Money. Love. Money. Love. ‘Money!’ they scream, gold fever fizzling in eyes, lips stretched wide and teeth whisked with gleams, a billion faces, clutching banknotes and throwing them like green birds into the air. Love. Love? It’s a job, honey. You’re not meant to love it. A starving, disheveled writer at his desk in a garret, nibbling on a piece of bread and fighting for crumbs with the rats. Now, now, you wouldn’t want that would you? That’s it, get in line, become a good, hardworking citizen of society. Join the ranks! Collect your retirement money. Live for the weekends. Don’t think too much. They say that helps.

‘She was such a quiet, strange child,’ said Society.


‘Oh, yes. In kindergarten, wouldn’t talk to or play with any of the other kids. Best friend was a cat.’

‘How queer.’

‘I’ll say. And she reads, all the time. And she always looks off into space. She gives me the creeps, to be honest.’

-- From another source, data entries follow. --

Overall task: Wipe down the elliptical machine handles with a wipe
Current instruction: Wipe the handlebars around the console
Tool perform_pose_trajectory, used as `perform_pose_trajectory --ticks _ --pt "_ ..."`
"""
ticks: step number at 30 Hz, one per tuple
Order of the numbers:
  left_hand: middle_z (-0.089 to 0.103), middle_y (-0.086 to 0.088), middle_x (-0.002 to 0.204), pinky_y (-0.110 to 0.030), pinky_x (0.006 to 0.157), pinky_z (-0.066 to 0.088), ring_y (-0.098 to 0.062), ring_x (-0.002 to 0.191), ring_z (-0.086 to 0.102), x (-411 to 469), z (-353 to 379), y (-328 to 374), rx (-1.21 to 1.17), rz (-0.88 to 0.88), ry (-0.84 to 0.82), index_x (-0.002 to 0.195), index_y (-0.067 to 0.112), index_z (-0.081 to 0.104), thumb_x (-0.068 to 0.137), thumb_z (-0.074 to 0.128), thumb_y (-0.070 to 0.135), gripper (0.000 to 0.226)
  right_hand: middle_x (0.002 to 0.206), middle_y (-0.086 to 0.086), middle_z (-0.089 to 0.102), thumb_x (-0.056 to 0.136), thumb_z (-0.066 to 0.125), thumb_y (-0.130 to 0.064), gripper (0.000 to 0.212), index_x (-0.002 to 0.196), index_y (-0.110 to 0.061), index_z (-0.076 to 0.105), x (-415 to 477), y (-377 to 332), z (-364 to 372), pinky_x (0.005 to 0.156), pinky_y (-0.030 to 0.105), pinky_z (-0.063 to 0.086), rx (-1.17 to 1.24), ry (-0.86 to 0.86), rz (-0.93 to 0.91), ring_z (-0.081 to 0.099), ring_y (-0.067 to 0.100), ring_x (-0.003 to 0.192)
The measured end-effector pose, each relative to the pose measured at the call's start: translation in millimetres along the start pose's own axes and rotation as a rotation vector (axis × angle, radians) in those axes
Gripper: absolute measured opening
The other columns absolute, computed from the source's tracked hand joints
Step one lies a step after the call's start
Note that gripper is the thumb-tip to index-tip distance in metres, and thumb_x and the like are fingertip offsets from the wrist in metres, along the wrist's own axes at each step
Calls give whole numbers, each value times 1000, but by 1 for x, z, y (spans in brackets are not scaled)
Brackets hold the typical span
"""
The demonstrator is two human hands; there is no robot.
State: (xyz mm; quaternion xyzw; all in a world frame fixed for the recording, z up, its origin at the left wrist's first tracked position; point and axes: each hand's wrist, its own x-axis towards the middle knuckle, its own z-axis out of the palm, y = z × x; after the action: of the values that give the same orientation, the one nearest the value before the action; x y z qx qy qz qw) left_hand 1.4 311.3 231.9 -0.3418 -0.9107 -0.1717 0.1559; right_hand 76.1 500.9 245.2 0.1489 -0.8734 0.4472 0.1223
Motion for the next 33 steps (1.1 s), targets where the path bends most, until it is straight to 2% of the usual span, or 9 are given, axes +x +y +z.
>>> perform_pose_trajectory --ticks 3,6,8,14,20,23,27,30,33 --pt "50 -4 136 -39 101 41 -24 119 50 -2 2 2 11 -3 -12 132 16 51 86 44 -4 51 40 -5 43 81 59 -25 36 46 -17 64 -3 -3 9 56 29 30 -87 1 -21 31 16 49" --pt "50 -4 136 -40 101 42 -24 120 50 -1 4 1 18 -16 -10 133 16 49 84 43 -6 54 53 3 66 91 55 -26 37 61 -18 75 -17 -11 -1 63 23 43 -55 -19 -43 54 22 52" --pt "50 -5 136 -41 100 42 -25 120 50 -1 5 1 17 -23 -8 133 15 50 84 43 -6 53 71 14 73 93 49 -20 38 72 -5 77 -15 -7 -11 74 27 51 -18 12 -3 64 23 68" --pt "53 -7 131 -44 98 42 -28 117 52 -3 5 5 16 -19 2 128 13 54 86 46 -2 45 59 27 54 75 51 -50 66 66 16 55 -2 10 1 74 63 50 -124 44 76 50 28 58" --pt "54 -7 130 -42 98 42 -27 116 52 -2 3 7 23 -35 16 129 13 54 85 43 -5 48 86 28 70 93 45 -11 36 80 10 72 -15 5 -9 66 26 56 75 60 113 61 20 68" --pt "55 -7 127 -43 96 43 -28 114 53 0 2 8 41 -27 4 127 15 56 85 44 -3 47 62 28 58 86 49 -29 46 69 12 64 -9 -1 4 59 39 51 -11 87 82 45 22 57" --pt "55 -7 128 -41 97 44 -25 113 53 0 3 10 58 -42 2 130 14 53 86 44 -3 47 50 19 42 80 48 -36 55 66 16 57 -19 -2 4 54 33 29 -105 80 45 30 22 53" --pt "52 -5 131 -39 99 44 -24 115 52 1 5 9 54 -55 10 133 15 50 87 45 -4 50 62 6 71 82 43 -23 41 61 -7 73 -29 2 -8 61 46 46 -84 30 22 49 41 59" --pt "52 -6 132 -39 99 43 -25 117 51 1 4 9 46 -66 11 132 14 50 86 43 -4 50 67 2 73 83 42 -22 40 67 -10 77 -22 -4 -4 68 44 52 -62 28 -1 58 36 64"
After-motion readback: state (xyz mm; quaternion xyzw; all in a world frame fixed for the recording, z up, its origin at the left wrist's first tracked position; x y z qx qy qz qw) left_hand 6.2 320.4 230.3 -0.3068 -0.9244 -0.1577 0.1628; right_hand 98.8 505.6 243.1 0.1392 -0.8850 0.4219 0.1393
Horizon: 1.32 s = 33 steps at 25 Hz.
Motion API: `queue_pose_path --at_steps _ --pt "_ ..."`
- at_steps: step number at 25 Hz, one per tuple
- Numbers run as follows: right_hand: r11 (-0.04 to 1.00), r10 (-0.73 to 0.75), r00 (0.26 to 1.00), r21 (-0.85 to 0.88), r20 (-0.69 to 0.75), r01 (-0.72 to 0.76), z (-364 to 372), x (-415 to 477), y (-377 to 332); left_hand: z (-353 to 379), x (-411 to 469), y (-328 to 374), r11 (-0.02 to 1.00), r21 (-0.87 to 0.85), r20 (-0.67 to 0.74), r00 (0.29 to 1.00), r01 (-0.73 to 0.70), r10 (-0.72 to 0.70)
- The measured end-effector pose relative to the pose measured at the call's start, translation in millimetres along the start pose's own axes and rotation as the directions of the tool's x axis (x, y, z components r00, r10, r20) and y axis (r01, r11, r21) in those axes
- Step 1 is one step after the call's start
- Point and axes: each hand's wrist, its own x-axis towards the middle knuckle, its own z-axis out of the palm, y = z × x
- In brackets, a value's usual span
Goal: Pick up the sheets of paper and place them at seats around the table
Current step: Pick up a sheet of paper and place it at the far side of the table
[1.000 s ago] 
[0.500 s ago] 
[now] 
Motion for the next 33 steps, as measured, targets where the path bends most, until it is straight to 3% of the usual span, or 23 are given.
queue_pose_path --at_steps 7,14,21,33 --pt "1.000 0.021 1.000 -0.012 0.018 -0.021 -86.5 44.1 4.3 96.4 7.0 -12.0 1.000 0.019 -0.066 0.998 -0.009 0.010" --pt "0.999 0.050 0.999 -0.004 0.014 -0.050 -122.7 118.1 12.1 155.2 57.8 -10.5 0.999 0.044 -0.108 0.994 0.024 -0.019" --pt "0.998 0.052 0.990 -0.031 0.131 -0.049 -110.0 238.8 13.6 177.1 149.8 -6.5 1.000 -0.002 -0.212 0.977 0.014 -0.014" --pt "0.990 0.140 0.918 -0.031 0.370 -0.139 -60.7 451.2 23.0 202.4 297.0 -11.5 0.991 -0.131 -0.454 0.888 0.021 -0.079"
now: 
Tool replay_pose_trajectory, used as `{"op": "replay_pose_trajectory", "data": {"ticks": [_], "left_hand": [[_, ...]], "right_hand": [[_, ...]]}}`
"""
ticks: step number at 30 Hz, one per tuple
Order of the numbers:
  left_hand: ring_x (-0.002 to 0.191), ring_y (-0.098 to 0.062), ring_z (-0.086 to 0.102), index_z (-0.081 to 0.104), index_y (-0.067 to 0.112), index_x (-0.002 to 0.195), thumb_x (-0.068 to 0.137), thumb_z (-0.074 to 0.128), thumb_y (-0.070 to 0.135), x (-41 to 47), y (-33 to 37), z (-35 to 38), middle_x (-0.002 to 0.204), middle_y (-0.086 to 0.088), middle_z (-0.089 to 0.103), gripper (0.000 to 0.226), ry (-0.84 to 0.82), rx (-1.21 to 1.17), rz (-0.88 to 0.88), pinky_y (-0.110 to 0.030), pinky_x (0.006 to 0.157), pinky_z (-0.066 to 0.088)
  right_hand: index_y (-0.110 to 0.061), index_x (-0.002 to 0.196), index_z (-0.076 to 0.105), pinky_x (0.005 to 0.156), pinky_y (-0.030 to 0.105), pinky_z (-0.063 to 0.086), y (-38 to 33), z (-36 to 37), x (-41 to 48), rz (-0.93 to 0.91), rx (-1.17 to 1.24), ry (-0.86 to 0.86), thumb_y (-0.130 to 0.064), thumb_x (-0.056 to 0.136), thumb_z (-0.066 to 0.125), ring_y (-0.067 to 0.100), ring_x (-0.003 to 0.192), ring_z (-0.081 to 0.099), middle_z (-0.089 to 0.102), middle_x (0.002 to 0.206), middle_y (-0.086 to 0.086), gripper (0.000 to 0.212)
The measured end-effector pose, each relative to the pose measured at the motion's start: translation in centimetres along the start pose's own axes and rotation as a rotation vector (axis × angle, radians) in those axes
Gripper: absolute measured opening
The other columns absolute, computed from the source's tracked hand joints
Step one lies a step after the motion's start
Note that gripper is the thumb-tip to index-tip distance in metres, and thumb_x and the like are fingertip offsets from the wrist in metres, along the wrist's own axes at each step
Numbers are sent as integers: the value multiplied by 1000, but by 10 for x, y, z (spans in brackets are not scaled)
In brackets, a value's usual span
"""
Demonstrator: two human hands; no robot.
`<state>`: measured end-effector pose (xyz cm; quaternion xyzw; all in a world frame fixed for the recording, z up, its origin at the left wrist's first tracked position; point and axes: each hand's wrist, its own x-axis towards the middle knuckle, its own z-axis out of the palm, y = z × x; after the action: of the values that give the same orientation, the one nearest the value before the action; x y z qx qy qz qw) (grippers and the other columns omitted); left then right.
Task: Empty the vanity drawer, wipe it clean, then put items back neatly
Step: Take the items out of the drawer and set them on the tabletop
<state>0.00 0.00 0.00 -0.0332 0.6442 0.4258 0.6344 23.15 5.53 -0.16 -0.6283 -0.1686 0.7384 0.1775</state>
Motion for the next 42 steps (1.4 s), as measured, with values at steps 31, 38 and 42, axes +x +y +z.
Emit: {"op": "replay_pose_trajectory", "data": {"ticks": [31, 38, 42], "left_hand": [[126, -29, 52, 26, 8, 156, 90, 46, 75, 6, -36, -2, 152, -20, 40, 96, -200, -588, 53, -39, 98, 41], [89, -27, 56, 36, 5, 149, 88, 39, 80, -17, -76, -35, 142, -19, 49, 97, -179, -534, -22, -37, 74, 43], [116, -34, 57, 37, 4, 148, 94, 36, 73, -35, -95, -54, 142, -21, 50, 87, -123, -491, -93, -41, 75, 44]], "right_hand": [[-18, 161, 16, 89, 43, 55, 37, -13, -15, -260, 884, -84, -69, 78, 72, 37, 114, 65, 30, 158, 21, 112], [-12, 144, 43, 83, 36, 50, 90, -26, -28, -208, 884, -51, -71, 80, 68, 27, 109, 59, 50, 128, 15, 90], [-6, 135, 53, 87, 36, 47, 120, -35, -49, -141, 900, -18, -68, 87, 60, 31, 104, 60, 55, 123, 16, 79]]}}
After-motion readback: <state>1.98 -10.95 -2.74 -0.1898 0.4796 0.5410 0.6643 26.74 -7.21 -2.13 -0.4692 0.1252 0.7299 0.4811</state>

‘What does she want to be when she grows up?’

‘Ha! Get a load of this. A writer. The stupid flake wants to be a writer. When her parents are in a state of such indigence. Irresponsible. Flighty. Morose.’

‘Does she need to see a doctor? We can book a psychiatrist for her. There’s something terribly wrong. Yes. Not quite right in the head.’

‘Yes,’ says Society, and pats the heads of laughing, gaggling children.

I hate me.

Reaching Out


I need your advice.

I know each and everyone of you have very busy lives and that there are better ways to ask questions on the internet, such as on yahoo answers, but I’ve just met so many wonderful, lovely introverted or highly sensitive people through my blog that it makes my heart ache with joy because they UNDERSTAND that I thought it would be better to ask the tiny community on my blog or any empathetic readers that straggle by.

I hope that doesn’t sound presumptuous.

Given my lack of blog posts, I don’t blame any of you for not tuning in to my rambles.

Either way, I’ll spill out my emotional guts as usual.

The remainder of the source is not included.